Summary Memory
ConversationSummaryMemory uses an LLM to compress older messages into a running summary. Recent messages are kept verbatim, while everything beyond a buffer_size threshold is summarized into a single system message.
Usage
use std::sync::Arc;
use synaptic::memory::{ConversationSummaryMemory, InMemoryStore};
use synaptic::core::{MemoryStore, Message, ChatModel};
// You need a ChatModel to generate summaries
let model: Arc<dyn ChatModel> = Arc::new(my_model);
let store = Arc::new(InMemoryStore::new());
// Keep the last 4 messages verbatim; summarize older ones
let memory = ConversationSummaryMemory::new(store, model, 4);
let session = "user-1";
// As messages accumulate beyond buffer_size * 2, summarization triggers
memory.append(session, Message::human("Tell me about Rust.")).await?;
memory.append(session, Message::ai("Rust is a systems programming language...")).await?;
memory.append(session, Message::human("What about ownership?")).await?;
memory.append(session, Message::ai("Ownership is Rust's core memory model...")).await?;
// ... more messages ...
let history = memory.load(session).await?;
// If summarization has occurred, history starts with a system message
// containing the summary, followed by the most recent messages.
How It Works
-
append()stores the message in the underlying store, then checks the total message count. -
When the count exceeds
buffer_size * 2, the strategy splits messages into "older" and "recent" (the lastbuffer_sizemessages). -
The older messages are sent to the
ChatModelwith a prompt asking for a concise summary.

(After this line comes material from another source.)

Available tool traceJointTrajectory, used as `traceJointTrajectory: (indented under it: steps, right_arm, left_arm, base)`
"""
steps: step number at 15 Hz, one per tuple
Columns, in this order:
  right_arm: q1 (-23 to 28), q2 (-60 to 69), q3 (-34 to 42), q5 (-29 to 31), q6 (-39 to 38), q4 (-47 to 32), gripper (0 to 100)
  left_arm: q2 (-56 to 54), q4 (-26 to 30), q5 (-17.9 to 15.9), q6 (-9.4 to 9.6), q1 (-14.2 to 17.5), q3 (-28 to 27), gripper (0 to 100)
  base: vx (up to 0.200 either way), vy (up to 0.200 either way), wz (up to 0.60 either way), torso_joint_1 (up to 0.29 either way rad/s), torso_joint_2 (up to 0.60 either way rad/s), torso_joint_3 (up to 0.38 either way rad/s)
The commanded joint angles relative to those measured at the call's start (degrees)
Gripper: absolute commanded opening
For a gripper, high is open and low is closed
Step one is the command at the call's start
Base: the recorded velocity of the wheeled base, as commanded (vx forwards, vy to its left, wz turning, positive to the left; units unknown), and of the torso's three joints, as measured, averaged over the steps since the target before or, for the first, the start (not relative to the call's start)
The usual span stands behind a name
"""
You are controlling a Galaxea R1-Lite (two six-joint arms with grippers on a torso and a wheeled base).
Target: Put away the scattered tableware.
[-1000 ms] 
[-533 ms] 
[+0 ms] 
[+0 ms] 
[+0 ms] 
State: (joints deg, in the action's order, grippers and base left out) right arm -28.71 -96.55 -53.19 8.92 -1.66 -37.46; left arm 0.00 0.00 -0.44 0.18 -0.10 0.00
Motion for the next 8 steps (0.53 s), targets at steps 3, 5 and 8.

If a previous summary already exists, it is included as context for the new summary. -
The store is cleared and repopulated with only the recent messages.
-
load()returns the stored messages, prepended with a system message containing the summary text (if one exists):Summary of earlier conversation: <summary text> -
clear()removes both the stored messages and the summary for the session.
Parameters
| Parameter | Type | Description |
|---|---|---|
store | Arc<dyn MemoryStore> | The backing store for raw messages |
model | Arc<dyn ChatModel> | The LLM used to generate summaries |
buffer_size | usize | Number of recent messages to keep verbatim |
When to Use
Summary memory is a good fit when:
- Conversations are very long and you need to preserve context from the entire history.
- You can afford the additional LLM call for summarization (it only triggers when the buffer overflows, not on every append).
- You want roughly constant token usage regardless of how long the conversation runs.
Trade-offs
- Lossy compression -- the summary is generated by an LLM, so specific details from older messages may be lost or distorted.
- Additional LLM cost -- each summarization step makes a separate ChatModel call. The model used for summarization can be a smaller, cheaper model than your primary model.
- Latency -- the
append()call that triggers summarization will be slower than usual due to the LLM round-trip.
If you want exact recent messages with no LLM calls, use Window Memory or Token Buffer Memory. For a hybrid approach that balances exact recall of recent messages with summarized older history, see Summary Buffer Memory.